First ComAtt (its, following shear-by contact via my primary scanner @ n4.28.855.0065.59312) @ n4.28.855.0065.59487 in M1-a16 & Galin II by tight beam, type 4A. PTA & Handshake burst as appended, x@ 0.7Y. Suspect signal gleaned from Z-E/lalsaer ComBeam spread, 2nd Era. xContact callsigned “I”. No other signals registered.

My subsequent actions: maintained course and speed, skim-declutched primary scanner to mimic 50% closer approach, began directed full passive HS scan (sync./start of signal sequence, as above), sent buffered Galin II pro-forma message-reception confirmation signal to contact location, dedicated track scanner @ 19% power and 300% beamspread to contact @ -5% primary scanner roll-off point, instigated Exponential slow-to-stop line manoeuvre synchronised to skein-local stop-point @ 12% of track scanner range limit, ran full systems check as detailed, executed slow/4 swing-around then retraced course to previous closest approach point and stop @ standard 2ex curve. Holding there.

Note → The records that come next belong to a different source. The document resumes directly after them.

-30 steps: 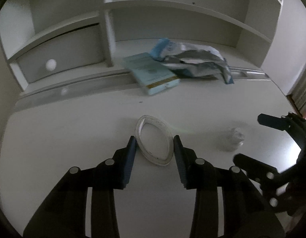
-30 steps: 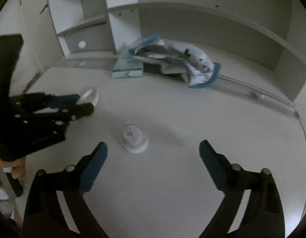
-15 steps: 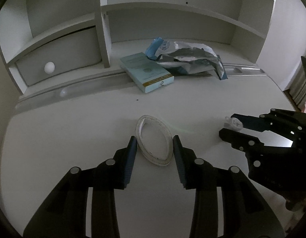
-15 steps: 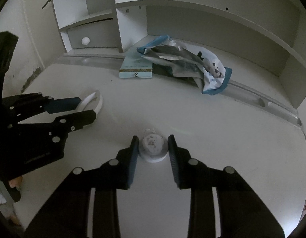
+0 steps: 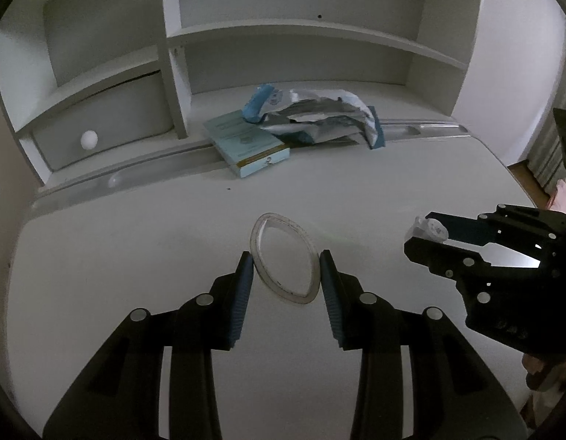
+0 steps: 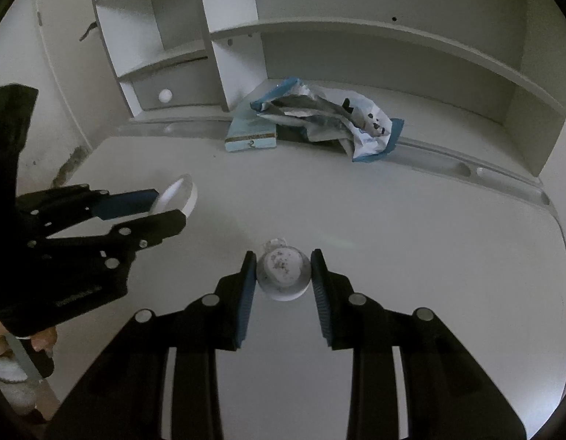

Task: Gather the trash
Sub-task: 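Grasp the white ring with the left gripper while the right grasps the white cap, then carry the ring and cap over the black bin and open both grippers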

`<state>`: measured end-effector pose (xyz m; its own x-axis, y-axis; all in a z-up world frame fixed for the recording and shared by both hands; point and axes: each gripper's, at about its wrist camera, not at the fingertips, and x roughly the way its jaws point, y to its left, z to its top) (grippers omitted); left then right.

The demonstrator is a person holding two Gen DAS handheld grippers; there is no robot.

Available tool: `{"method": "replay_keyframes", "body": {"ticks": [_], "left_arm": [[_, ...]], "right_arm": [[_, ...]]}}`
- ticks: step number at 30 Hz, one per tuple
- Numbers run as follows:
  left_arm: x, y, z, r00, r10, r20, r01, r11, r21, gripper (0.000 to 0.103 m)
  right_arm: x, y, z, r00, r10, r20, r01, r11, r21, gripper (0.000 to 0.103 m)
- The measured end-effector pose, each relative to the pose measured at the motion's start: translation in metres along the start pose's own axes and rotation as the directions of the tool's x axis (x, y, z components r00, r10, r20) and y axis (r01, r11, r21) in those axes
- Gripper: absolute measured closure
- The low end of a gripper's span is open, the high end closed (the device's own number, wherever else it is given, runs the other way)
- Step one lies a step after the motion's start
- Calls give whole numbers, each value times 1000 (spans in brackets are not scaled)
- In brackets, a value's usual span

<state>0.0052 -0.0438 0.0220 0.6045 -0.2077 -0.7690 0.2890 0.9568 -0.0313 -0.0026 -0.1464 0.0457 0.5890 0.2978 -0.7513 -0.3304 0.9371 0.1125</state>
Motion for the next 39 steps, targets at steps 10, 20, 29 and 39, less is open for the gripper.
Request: {"method": "replay_keyframes", "body": {"ticks": [10, 20, 29, 39], "left_arm": [[-18, -34, 0, 1000, 9, 6, -10, 998, 55, 67], [-32, -129, 12, 998, -66, 25, 60, 981, 187, 67], [-41, -335, 11, 944, -329, -31, 305, 831, 466, 67], [-16, -567, -100, 857, -402, -323, 503, 516, 693, 67]], "right_arm": [[-28, -15, -19, 999, -10, 46, 8, 999, 38, 73], [-98, -84, -54, 987, -101, 128, 80, 984, 160, 73], [-227, -226, -155, 925, -367, 94, 279, 828, 485, 73], [-264, -359, -346, 919, -368, -140, 324, 504, 801, 72]]}}
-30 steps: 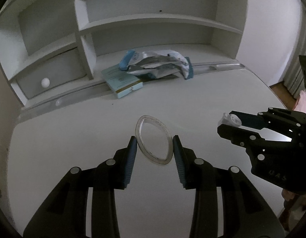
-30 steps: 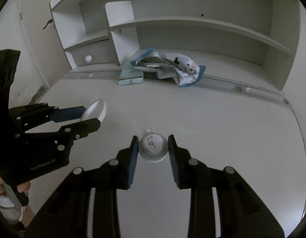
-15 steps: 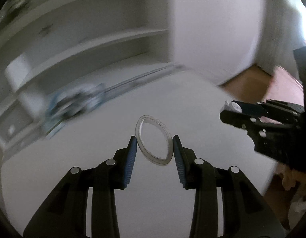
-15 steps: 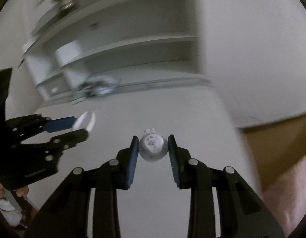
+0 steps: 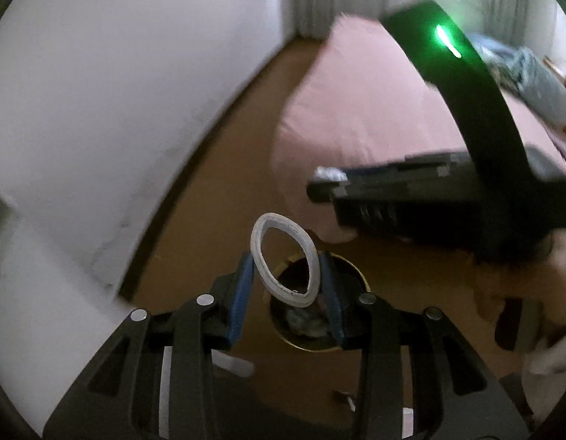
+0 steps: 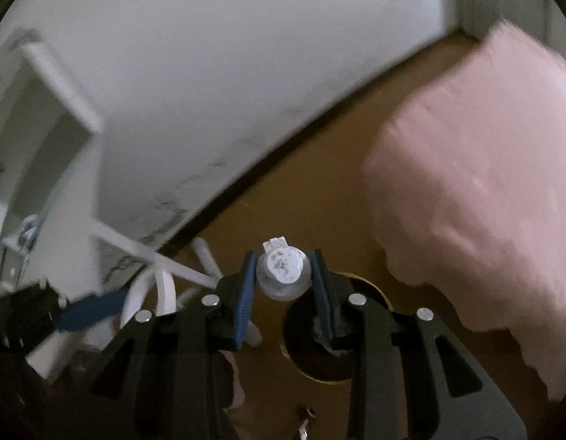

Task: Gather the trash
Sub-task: 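Carry the ring and cap over the black bin and open both grippers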

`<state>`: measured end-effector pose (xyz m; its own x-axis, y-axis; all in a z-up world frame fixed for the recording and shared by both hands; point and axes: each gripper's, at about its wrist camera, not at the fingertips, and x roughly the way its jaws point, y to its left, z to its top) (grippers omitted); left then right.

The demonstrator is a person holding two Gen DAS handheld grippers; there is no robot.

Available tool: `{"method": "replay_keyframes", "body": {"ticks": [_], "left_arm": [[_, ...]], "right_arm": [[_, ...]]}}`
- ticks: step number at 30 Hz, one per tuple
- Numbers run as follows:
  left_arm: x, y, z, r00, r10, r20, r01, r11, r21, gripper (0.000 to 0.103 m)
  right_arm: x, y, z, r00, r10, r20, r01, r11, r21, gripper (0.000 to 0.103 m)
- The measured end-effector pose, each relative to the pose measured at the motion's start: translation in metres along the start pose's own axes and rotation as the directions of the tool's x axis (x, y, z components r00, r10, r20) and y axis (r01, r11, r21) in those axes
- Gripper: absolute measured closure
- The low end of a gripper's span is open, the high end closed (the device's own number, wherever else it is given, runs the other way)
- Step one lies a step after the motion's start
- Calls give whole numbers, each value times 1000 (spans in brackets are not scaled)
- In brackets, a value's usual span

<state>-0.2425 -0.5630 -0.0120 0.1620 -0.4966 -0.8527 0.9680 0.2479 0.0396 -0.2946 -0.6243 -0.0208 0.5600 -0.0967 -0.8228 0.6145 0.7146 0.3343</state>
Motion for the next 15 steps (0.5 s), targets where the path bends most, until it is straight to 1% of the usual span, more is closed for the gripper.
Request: {"method": "replay_keyframes", "body": {"ticks": [2, 4, 5, 7, 10, 11, 13, 15], "left_arm": [[35, -11, -3, 998, -13, -56, 14, 1000, 8, 67], [74, -12, -11, 993, -14, -116, 14, 1000, -2, 67], [96, -11, -17, 987, -16, -158, 14, 1000, -18, 67], [138, -3, -32, 970, -26, -240, 13, 998, -58, 67], [180, 9, -48, 947, -19, -319, -8, 996, -85, 67], [188, 13, -48, 943, -19, -332, -11, 996, -89, 67], [206, 16, -52, 931, -31, -364, -10, 994, -110, 67], [208, 12, -59, 925, -39, -378, -8, 993, -121, 67]], "right_arm": [[23, -34, -9, 998, 2, -63, 2, 997, 72, 72], [54, -50, -23, 989, -10, -145, 25, 995, 98, 72], [76, -62, -35, 978, -11, -206, 36, 993, 114, 72], [100, -73, -53, 960, -18, -278, 54, 991, 122, 73], [147, -83, -86, 913, -26, -406, 84, 989, 126, 72], [158, -83, -94, 899, -31, -437, 92, 989, 118, 72], [172, -84, -107, 877, -25, -480, 92, 989, 117, 73], [174, -85, -113, 867, -21, -497, 90, 989, 116, 72]]}}
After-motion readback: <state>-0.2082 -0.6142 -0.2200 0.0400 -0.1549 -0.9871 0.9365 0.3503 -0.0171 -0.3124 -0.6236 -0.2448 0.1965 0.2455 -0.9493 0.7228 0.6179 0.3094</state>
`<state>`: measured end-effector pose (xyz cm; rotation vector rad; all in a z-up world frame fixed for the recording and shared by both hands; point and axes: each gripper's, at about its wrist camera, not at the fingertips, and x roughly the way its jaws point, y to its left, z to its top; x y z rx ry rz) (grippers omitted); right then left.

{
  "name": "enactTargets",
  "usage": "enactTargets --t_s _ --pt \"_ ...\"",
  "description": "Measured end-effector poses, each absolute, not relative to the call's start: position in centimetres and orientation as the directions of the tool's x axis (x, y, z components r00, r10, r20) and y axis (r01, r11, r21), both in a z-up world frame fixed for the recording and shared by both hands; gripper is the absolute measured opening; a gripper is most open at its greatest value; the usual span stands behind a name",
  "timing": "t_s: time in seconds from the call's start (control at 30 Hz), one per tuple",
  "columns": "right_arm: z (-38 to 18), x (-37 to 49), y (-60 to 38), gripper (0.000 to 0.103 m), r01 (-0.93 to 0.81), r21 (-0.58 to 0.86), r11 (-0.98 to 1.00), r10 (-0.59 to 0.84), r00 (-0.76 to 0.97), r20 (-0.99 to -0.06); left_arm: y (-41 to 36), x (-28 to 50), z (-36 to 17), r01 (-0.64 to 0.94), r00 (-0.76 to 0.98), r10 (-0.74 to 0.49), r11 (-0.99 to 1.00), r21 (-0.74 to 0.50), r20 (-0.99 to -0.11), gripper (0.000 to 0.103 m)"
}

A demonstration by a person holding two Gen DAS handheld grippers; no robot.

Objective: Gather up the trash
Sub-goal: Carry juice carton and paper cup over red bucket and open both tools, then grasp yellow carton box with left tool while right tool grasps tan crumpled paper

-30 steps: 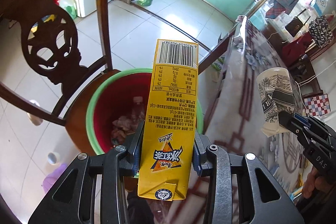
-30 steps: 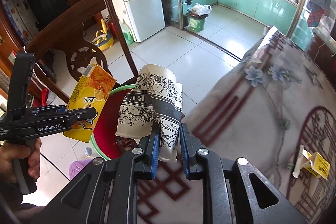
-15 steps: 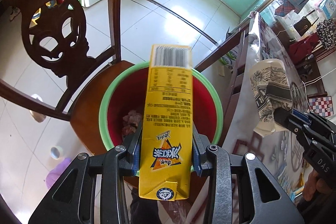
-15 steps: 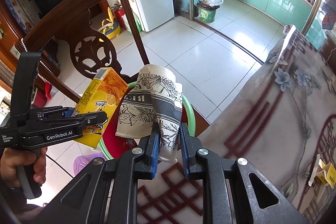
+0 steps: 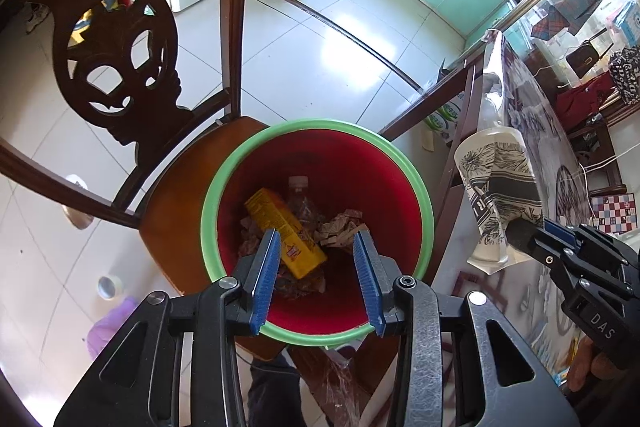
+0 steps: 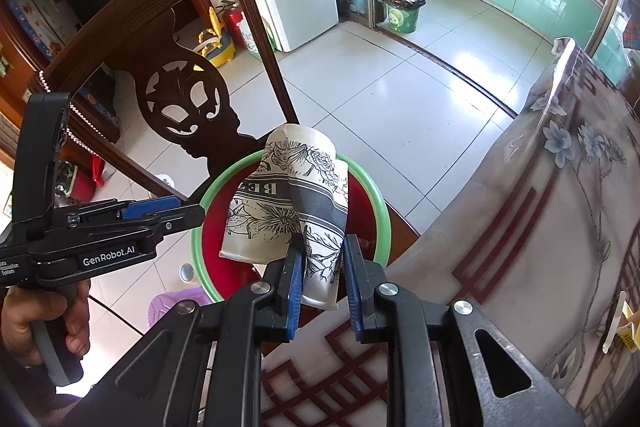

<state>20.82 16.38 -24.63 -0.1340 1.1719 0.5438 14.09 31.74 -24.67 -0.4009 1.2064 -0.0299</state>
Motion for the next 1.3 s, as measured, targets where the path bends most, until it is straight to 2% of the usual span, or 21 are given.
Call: enactTargets --t_s 0.03,0.1,0.17,0.2,0.4,0.43,0.5,0.53,0.63,0.7,0.83,0.97,1.03,1.13,1.3 --pt "-24.6 20.8 16.3 0.018 -0.472 0.184 0.862 0.341 0.272 -0.9 31.8 14.0 -24.5 -0.193 0.371 -0.231 0.928 -0.318 -0.899 0.043" --pt "-24.7 20.7 16.3 0.027 -0.478 0.2 0.855 0.355 0.257 -0.899 32.0 13.6 -24.0 -0.202 0.387 -0.231 0.924 -0.326 -0.893 0.051" --pt "-24.6 20.3 16.3 0.05 -0.488 0.199 0.85 0.36 0.261 -0.896 32.0 13.3 -23.5 -0.203 0.403 -0.229 0.922 -0.33 -0.886 0.054" --pt "-24.5 20.0 16.2 0.053 -0.494 0.196 0.847 0.365 0.273 -0.89 31.9 13.2 -23.2 -0.202 0.409 -0.228 0.922 -0.331 -0.884 0.056" --pt "-22.1 17.8 13.6 0.054 -0.483 0.211 0.85 0.396 0.322 -0.86 29.8 12.0 -20.5 -0.13 0.461 -0.235 0.936 -0.327 -0.856 0.057" --pt "-21.2 17.3 12.4 0.054 -0.472 0.216 0.855 0.402 0.339 -0.851 29.0 11.8 -19.8 -0.096 0.474 -0.248 0.939 -0.33 -0.845 0.059" --pt "-19.2 15.8 8.6 0.054 -0.426 0.221 0.877 0.399 0.392 -0.829 27.0 11.3 -18.6 -0.018 0.498 -0.283 0.942 -0.336 -0.819 0.071" --pt "-18.4 15.1 6.7 0.054 -0.398 0.22 0.891 0.39 0.418 -0.821 25.8 11.2 -17.9 0.029 0.507 -0.306 0.94 -0.339 -0.806 0.072" --pt "-16.0 12.8 -1.3 0.054 -0.248 0.188 0.95 0.293 0.509 -0.809 20.9 11.1 -16.1 0.181 0.507 -0.39 0.92 -0.347 -0.768 0.075" --pt "-14.6 11.0 -7.4 0.054 -0.114 0.136 0.984 0.177 0.56 -0.809 17.8 11.3 -15.1 0.272 0.495 -0.447 0.894 -0.355 -0.746 0.079" --pt "-12.1 6.7 -20.7 0.054 0.161 0.055 0.985 -0.054 0.601 -0.797 10.7 11.4 -13.6 0.415 0.461 -0.527 0.839 -0.352 -0.714 0.08" --pt "-10.0 3.1 -35.3 0.054 0.396 -0.054 0.916 -0.28 0.538 -0.795 4.1 11.5 -12.7 0.492 0.435 -0.564 0.802 -0.34 -0.702 0.083" --pt "-9.7 2.1 -43.2 0.054 0.492 -0.073 0.868 -0.339 0.477 -0.811 0.9 11.6 -12.6 0.511 0.421 -0.57 0.792 -0.334 -0.706 0.083" --pt "-10.6 0.2 -54.9 0.054 0.616 -0.051 0.786 -0.347 0.371 -0.861 -3.7 11.9 -12.9 0.535 0.405 -0.566 0.784 -0.315 -0.719 0.083" --pt "-16.9 -0.9 -69.8 0.054 0.718 -0.034 0.695 -0.219 0.166 -0.962 -10.8 13.1 -14.7 0.597 0.389 -0.539 0.765 -0.24 -0.747 0.083"
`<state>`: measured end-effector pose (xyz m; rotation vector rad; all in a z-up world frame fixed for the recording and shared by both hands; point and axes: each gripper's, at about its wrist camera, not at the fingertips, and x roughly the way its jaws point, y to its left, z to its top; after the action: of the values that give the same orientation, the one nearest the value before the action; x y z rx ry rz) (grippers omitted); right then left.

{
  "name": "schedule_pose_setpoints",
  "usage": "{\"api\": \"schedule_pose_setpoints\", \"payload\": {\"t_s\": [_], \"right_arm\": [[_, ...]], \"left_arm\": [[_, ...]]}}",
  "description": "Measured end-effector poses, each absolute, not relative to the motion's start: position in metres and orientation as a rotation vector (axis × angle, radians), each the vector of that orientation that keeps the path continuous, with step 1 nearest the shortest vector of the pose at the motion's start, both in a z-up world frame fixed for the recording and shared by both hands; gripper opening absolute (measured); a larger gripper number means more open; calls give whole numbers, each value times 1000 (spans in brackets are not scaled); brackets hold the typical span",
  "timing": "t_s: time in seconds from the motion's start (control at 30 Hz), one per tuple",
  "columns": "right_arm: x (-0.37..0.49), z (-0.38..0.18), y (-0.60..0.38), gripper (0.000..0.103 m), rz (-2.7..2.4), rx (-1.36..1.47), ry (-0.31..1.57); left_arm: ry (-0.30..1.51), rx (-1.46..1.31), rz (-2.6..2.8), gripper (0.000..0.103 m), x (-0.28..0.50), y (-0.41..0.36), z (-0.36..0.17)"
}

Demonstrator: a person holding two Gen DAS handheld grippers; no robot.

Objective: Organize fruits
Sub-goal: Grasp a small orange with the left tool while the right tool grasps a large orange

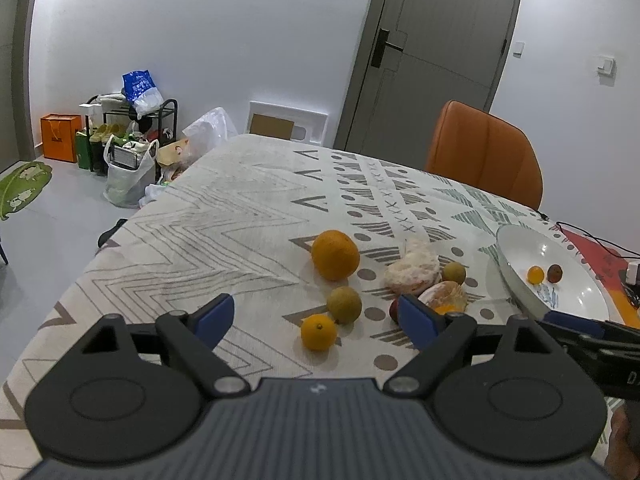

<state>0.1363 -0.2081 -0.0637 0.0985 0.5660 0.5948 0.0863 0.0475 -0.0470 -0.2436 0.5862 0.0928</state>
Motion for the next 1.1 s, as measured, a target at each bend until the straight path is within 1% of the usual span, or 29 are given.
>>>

Excession’s physical characteristics: (¡am!) sphere rad. 53.34km, mass (non-estimal by space-time fabric influence — locality ambiently planar — estimated by pan-polarity material density norms at) 1.45x813t. Layered fractal matter-type-intricate structure, self supporting, open to (field-filtered) vacuum, anomalous field presence inferred from 821 kHz leakage. Affirm K7^ category by HS topology & eG links (inf. & ult.). eG link details non-estimal. DiaGlyph files attached.

Associated anomalous materials presence: several highly dispersed detritus clouds all within 28 minutes, three consistent with staged destruction of >.1m3 near-equiv-tech entity, another ditto approx 38 partially exhausted M-DAWS .1cal rounds, another consisting of general hi-soph level (O2-atmosphered) ship-internal combat debris. Latter drifting directly away from excession’s current position. Retracks of debris clouds’ expansion profiles indicates mutual age of 52.5 days. Combat debris cloud implicitly originating @ a point 948 milliseconds from excession’s current position. DiaGlyph files attached.

No other presences apparent to within 30 years.

My status: H&H, unTouched. L8 secure post system-scour (100%). ATDPSs engaged. CRTTDPSs engaged.

Repeat:

Excession eG (inf. & ult.) linked, confirmed.

eGrid link details non-estimal. True class non-estimal.

Awaiting.

@ n4.28.855.0073.64523…

… PS:

Gulp.


Fivetide shook his stalks. Gods, this hangover was fierce.

“All right,” he said, “I’ve read, but I still don’t understand.”

The emissary of the war vessel Attitude Adjuster smiled again. “Allow me to explain.”